Women Making It Happen
Almost Astronauts: 13 Women Who Dared to Dream
Tanya Lee Stone
What does it take to be an astronaut? Excellence at flying, courage, intelligence, resistance to stress, top physical shape — any checklist would include these. But when America created NASA in 1958, there was another unspoken rule: you had to be a man. Here is the tale of 13 women who proved that they were not only as tough as the toughest man but also brave enough to challenge the government. They were blocked by prejudice, jealousy, and the scrawled note of one of the most powerful men in Washington. But even though the Mercury 13 women did not make it into space, they did not lose, for their example empowered young women to take their place in the sky, piloting jets and commanding space capsules.
About the Author
Tanya Lee Stone is best known for telling little-known or unknown stories of women and people of color.

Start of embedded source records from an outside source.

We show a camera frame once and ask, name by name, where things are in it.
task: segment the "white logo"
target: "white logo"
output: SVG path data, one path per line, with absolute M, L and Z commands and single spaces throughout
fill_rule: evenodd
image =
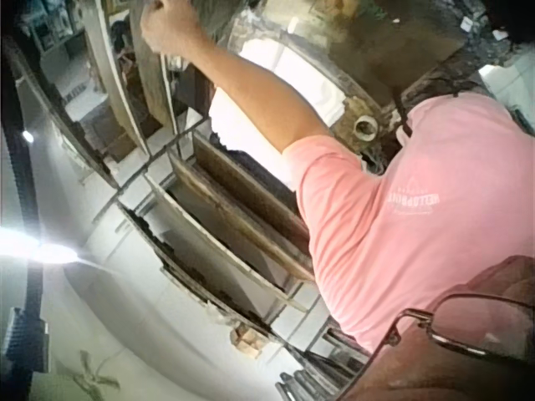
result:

She writes middle grade/young adult narrative nonfiction such as Girl Rising, Almost Astronauts and Courage Has No Color, and nonfiction picture books such as Who Says Women Can't Be Computer Programmers? Her work has been recognized by the NAACP Image Award, Robert F. Sibert Medal, Golden Kite Award, Bank Street Flora Straus Steiglitz Award, Jane Addams Honor, YALSA Nonfiction Finalist, Boston Globe-Horn Book Honor, NPR Best Books, and NCTE Orbis Pictus Honors. She is also the author of the YA verse novel, A Bad Boy Can Be Good for a Girl, which was a Top Ten Banned Book. Stone studied English at Oberlin College, later earned a master’s degree, and was an editor of children's nonfiction for many years before becoming a writer. She teaches writing at Champlain College.